My goal with this post is to help you learn about or further increase your knowledge of what lifetime value of a customer is, why you should care, how to measure it, and how to increase the lifetime value of a customer.
So I will break this post down into those four sub-topics.
If you rather watch a video about this topic, I made a video to go along with this post, click below to watch:
Essentially, what lifetime value means is that over any arbitrary timespan, how much revenue does a customer on average generate for your business.
According to Shopify, lifetime value is defined as the following:
“Customer lifetime value (CLV), represents the total amount of money a customer is expected to spend in your business, or on your products, during their lifetime.”
So for example, if a customer spends $10 with your business on day one, then for that specific customer, the lifetime value is $10 on day one.
Now imagine that the same customer comes back and spends $10 more with your business on day ten. The lifetime value for that customer is now $20 on day ten.
You can use any timespan you like, just make sure that they make sense for your business. The more granular you get, the more redundancy you may get in your data, however, space them out too much and you may lose some valuable data.
It is also advised that you use multiple timespans so you can start to get a sense of how much on average each customer spends with your business over the long-term.
Personally, for fast-paced online businesses, I like to measure the lifetime value every week. So how much did a customer spend on day one, then day seven, then day fourteen, and so on.
If the business is somewhat slow-paced, say a SaaS company, then I like to measure the lifetime value every thirty days as most SaaS based companies operate on a monthly billing service.
Now that you understand what lifetime value is, why should you care? Let’s move on to the next question.
If you’re thinking that it’s just a cool metric to have in your business and that’s the only purpose of measuring lifetime value, you are going to be leaving a lot of growth opportunity on the table.
Essentially, if you know how much money a customer will spend with your business over any arbitrary timespan (LTV) and you know how much it costs on average to acquire a customer (CAC), you can easily check to see if your business is profitable.
Not only that, you can start to see how long it takes before your business is profitable. This can be extremely valuable data to use if you are trying to pitch your company to a venture capitalist and raise money.
So for example, let’s say that you run an online course that teaches people how to stay productive for longer and learn more in less time. Imagine that it requires you $20 to get someone to enroll into your introductory course which is $5.
Most marketers would just stop right there and discontinue that marketing campaign because it’s simply not profitable. You’re spending $20 to make $5. Who in their right mind would put $20 into an ATM and want to get back $5? No one.

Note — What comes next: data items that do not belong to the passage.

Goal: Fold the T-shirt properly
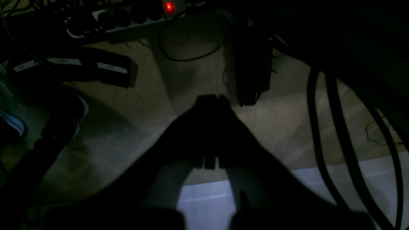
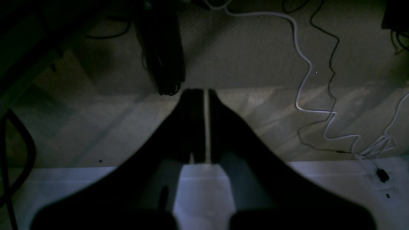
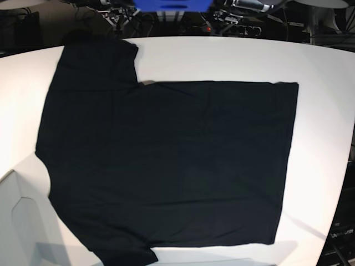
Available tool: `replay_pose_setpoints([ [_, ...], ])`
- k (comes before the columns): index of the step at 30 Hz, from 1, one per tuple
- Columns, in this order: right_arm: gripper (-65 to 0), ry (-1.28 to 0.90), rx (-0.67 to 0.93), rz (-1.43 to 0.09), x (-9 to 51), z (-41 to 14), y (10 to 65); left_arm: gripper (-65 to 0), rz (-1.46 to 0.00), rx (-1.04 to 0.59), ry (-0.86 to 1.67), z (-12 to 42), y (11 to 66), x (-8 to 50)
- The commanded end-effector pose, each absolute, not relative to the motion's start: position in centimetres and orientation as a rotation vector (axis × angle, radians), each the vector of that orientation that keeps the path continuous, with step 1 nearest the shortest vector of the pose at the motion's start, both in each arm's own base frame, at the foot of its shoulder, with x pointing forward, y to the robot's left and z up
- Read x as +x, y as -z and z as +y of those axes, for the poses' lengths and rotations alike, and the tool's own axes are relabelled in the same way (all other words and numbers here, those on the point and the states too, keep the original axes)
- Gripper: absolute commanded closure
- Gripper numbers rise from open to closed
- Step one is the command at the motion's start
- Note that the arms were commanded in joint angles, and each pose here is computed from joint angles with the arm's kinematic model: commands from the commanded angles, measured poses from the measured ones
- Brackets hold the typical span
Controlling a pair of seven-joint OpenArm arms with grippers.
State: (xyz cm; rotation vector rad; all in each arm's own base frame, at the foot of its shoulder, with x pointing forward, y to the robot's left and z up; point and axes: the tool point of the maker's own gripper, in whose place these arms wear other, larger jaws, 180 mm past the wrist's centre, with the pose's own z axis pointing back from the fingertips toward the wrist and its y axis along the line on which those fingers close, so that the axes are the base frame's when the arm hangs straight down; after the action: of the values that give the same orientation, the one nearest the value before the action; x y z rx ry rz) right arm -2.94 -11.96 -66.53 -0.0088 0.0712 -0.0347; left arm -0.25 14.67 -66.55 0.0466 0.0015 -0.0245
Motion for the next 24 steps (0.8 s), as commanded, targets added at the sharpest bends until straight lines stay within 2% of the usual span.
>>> replay_pose_setpoints([
  [1,0.0,0.031,0.006,0.076,-3.0,-11.8,66.5,-0.2,0.001,0.043,0.016,14.6,66.6,-0.2],
  [16,0.0,0.023,0.007,0.079,-3.5,-11.7,66.5,-0.1,-0.001,0.046,0.019,14.8,66.5,-0.4],
  [19,0.0,0.025,0.005,0.065,-5.2,-11.8,66.3,-0.1,0.029,0.081,0.018,17.2,66.3,-3.3],
  [24,0.0,0.026,-0.003,-0.038,-7.6,-12.1,64.4,-0.1,-0.092,0.122,-0.043,21.0,64.5,-5.2],
])
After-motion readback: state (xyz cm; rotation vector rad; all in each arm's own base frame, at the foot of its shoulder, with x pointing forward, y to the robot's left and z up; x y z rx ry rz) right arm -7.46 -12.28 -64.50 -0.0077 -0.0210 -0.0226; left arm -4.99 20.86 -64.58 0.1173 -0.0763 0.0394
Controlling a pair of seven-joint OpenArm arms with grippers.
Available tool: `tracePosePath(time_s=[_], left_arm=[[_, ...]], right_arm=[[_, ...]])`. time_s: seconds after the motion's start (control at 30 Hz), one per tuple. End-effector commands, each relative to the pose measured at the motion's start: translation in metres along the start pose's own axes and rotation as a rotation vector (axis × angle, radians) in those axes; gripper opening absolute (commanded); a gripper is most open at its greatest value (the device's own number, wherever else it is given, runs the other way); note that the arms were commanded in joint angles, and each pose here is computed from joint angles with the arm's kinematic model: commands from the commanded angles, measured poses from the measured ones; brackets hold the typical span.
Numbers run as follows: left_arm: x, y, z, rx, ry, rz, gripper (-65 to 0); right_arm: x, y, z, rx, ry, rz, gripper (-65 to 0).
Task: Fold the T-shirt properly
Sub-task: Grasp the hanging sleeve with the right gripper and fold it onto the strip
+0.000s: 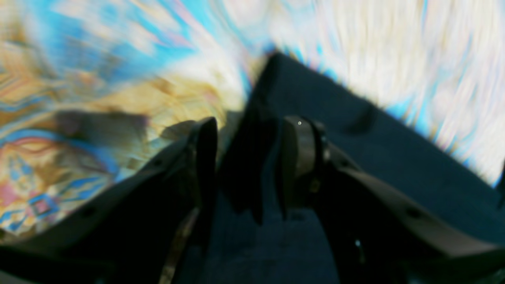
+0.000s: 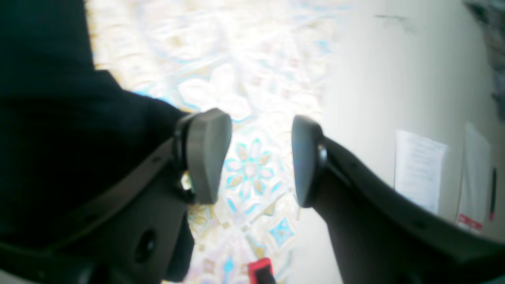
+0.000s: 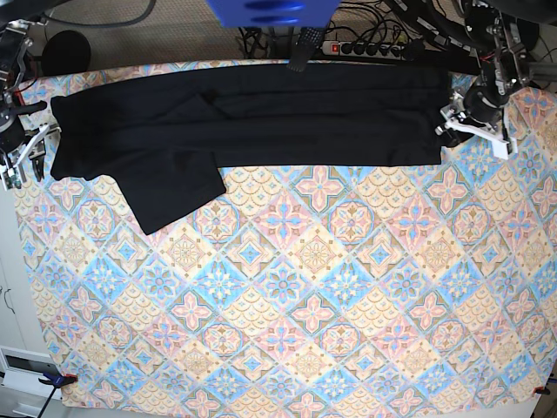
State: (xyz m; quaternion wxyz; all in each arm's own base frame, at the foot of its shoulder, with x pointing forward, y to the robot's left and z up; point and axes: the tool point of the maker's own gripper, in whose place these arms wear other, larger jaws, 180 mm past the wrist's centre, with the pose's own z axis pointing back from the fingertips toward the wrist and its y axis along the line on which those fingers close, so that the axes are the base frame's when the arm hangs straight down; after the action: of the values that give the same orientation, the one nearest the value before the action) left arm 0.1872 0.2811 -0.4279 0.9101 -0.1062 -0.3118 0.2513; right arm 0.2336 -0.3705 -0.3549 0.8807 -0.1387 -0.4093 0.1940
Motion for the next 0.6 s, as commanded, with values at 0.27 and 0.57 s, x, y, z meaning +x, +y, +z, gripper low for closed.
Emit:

However, they are missing the point here. They are attempting to day-trade attention, trying to acquire more customers and optimize only for day one value of a customer. They are not trying to build an audience and provide them with massive amounts of value.
I wrote another post that goes over the four benefits of building an audience and how it can drastically improve your business. One of the points I made was that by providing lots of value and building an audience, your customers will become more valuable over time. What does that sound like? Sounds like you’re increasing the lifetime value of your average customer.
So yes, you might be losing $15 per customer, however, you have their attention now. This is where you must provide massive amounts of value through the introductory course to leave an amazing first impression of your brand.
Go above and beyond with the content. Create a community on Facebook to help answer their ongoing questions. Host private webinars or release new tips every week. Something to make that introductory course feel like the best introductory course to ever exist.
Now you’ve built massive respect, trust, and rapport with your target audience. They know your brand, they’ve invested time in learning from you, they love your content, they’re familiar with your face.
Then on the third day or after they’ve been through a certain percentage of your introductory course, you offer them a course that will help solve their productivity problems for $50. You are offering them this advanced course after you’ve built respect, trust, and rapport with your customer base by giving them value.
If you do the math, you only need a 30% conversion rate to breakeven on your marketing efforts and recover the $15 you lost on each customer that signed up.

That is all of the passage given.